The task: Find the line containing "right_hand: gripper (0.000" in the entries below. Restate it and each line after it, word for word, up to and including the line containing "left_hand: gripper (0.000".

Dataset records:

::::

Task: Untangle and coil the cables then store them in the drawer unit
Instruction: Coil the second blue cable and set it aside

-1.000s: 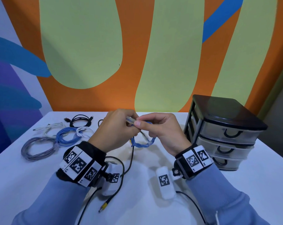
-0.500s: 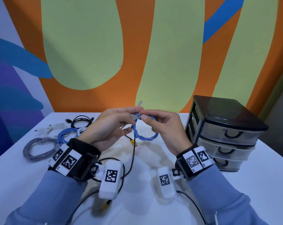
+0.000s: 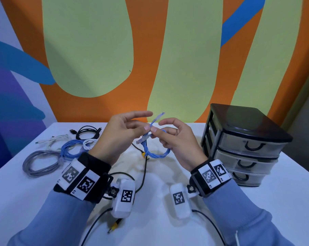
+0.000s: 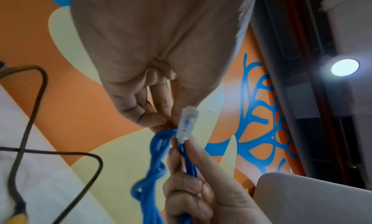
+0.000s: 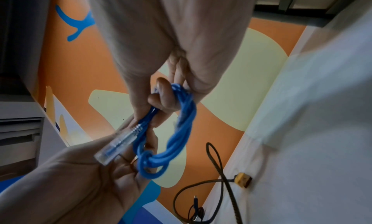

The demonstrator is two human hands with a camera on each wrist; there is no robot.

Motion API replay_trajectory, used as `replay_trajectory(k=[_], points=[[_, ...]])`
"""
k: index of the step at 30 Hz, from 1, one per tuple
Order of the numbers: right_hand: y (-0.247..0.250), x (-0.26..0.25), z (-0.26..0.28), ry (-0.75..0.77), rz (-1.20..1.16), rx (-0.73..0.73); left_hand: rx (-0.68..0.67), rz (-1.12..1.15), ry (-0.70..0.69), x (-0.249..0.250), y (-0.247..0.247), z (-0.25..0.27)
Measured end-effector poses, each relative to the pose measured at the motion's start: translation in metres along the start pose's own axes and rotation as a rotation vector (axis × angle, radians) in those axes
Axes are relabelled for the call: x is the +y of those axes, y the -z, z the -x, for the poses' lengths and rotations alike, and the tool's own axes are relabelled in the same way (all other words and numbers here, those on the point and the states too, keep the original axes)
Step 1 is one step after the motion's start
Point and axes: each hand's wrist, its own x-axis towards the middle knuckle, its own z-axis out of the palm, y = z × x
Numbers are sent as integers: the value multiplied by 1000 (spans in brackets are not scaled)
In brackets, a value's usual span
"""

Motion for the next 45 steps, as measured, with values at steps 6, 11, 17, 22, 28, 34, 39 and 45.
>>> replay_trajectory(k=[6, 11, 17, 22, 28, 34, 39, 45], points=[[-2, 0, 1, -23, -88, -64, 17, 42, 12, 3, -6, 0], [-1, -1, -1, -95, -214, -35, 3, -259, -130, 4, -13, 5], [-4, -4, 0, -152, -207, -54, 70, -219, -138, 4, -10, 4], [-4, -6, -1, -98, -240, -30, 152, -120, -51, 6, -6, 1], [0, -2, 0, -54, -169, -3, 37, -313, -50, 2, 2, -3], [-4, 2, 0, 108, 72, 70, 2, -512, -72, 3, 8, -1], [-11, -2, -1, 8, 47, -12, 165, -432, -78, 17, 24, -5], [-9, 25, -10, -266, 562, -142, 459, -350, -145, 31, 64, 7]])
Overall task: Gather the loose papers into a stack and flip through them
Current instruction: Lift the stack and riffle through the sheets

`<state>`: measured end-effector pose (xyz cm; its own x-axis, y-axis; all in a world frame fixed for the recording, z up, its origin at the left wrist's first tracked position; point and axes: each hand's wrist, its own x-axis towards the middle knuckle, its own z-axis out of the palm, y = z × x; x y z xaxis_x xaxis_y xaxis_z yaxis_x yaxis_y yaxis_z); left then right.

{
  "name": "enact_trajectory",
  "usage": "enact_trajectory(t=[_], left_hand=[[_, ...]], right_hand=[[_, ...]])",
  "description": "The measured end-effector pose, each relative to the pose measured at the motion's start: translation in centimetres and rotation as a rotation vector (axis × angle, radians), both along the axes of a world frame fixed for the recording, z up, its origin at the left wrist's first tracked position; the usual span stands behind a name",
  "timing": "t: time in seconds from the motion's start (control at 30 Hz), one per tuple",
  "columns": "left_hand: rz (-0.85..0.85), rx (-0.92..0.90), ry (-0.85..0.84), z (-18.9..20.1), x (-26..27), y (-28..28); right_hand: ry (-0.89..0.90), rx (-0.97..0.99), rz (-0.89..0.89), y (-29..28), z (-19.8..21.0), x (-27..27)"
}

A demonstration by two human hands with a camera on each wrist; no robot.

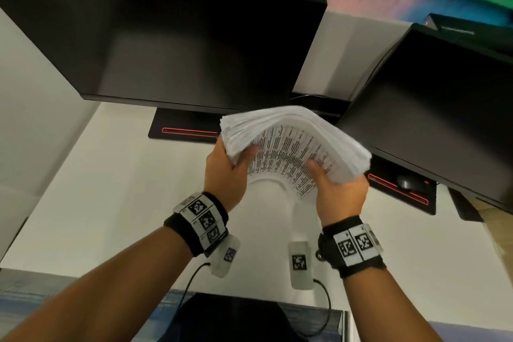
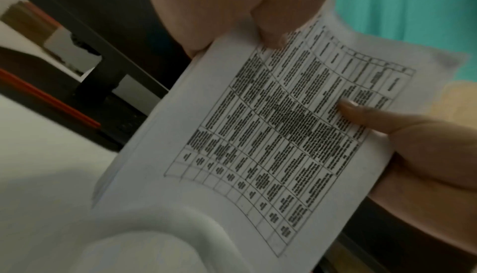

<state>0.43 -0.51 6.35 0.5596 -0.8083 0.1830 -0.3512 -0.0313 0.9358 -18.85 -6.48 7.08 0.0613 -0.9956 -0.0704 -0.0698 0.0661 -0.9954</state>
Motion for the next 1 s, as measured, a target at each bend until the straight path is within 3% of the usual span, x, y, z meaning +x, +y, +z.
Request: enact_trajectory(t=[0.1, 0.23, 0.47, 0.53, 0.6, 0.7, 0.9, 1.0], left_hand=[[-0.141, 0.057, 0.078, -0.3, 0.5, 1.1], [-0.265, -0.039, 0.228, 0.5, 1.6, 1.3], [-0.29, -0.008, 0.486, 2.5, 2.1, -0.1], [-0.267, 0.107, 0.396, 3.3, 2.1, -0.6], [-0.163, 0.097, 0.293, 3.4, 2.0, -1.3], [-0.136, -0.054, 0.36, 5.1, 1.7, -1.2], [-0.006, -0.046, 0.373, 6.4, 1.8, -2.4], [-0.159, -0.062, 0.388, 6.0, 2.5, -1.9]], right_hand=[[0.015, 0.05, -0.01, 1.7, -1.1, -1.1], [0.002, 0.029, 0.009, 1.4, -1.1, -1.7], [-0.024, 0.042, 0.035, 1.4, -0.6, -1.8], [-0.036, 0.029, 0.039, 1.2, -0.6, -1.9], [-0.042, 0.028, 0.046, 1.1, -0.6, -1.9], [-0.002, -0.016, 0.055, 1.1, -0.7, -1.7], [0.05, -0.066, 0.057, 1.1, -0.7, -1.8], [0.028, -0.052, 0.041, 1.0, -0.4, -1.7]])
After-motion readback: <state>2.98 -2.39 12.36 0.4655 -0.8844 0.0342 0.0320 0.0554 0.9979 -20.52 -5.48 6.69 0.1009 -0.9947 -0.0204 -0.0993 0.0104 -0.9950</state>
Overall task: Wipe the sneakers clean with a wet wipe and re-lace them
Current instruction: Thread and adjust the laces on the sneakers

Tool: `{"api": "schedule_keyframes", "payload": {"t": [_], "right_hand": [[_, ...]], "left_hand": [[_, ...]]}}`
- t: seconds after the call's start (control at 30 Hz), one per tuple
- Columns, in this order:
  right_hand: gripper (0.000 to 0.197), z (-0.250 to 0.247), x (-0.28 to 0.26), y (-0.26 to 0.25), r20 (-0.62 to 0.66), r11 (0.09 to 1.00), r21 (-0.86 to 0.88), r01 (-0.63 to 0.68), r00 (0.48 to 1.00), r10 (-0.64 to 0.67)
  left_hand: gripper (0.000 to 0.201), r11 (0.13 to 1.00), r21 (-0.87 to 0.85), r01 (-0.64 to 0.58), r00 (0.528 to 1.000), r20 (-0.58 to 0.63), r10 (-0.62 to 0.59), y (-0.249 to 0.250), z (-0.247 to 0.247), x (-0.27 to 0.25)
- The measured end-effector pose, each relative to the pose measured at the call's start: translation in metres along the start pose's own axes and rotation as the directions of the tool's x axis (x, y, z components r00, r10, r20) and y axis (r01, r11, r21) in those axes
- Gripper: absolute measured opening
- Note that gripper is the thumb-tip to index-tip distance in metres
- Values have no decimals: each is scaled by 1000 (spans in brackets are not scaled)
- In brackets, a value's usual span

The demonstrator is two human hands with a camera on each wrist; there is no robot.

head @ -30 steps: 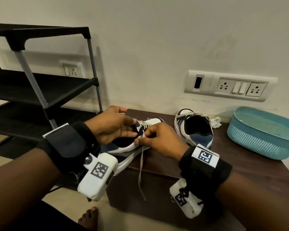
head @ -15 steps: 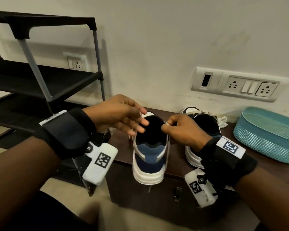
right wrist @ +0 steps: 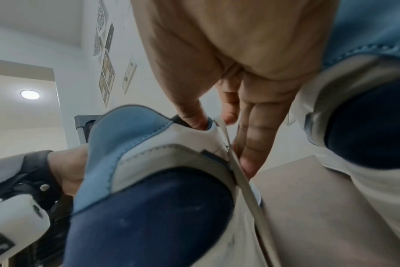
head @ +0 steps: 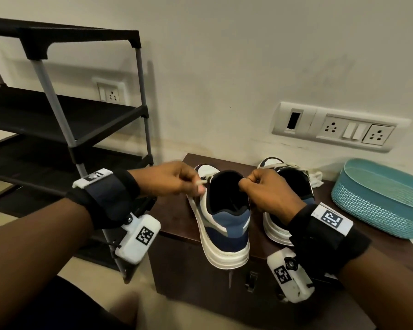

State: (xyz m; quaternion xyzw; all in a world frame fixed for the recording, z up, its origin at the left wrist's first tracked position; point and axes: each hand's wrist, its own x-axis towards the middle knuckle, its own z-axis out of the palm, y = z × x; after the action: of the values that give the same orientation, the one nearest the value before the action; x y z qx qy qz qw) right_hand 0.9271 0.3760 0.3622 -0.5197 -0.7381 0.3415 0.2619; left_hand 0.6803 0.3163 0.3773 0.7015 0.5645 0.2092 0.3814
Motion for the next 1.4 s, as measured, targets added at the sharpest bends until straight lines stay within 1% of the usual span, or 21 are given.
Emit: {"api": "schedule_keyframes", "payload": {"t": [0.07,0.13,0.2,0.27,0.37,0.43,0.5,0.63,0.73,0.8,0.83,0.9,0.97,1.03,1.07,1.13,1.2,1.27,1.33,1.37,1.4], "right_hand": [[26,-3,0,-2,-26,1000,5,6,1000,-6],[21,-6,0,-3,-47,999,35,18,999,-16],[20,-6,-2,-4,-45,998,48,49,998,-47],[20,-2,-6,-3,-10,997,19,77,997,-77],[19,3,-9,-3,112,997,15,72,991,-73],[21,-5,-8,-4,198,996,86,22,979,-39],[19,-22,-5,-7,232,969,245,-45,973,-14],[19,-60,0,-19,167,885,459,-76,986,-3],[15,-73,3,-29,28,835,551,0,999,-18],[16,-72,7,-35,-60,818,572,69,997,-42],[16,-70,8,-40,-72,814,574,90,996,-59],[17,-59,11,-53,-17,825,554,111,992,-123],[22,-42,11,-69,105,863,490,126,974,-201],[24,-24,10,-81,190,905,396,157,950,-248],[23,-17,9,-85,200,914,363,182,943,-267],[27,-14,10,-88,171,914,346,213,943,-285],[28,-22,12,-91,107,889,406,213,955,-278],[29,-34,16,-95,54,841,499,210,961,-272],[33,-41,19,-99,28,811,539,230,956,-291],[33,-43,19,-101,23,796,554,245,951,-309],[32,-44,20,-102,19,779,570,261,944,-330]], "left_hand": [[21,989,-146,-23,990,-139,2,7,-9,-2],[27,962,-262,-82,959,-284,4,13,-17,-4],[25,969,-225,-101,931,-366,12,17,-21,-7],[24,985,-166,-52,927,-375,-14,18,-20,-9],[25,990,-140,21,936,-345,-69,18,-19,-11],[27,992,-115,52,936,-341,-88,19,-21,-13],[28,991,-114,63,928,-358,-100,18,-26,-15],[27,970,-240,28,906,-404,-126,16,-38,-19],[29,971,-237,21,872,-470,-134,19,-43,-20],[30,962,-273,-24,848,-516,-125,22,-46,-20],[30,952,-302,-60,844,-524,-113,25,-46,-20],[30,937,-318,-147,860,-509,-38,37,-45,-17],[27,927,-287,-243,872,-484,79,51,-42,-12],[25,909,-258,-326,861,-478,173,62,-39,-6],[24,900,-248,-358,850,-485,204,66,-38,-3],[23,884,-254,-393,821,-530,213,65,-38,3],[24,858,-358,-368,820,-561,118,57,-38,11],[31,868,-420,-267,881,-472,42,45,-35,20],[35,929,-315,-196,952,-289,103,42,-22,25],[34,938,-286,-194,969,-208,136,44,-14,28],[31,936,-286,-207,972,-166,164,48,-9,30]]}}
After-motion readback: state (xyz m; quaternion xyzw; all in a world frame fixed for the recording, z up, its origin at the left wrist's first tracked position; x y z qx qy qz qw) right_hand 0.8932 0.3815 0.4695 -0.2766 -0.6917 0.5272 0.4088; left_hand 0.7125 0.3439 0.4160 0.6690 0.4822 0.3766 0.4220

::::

Written answer:
  right_hand: gripper (0.000 to 0.197), z (-0.250 to 0.247), x (-0.28 to 0.26), y (-0.26 to 0.25), r20 (-0.62 to 0.66), r11 (0.09 to 1.00), r21 (-0.86 to 0.88), r01 (-0.63 to 0.68), r00 (0.48 to 1.00), r10 (-0.64 to 0.67)
  left_hand: gripper (0.000 to 0.201), r11 (0.13 to 1.00), r21 (-0.87 to 0.85), r01 (-0.64 to 0.58), r00 (0.528 to 1.000), r20 (-0.58 to 0.63), r10 (-0.62 to 0.59), y (-0.249 to 0.250), z (-0.247 to 0.247), x (-0.27 to 0.25)

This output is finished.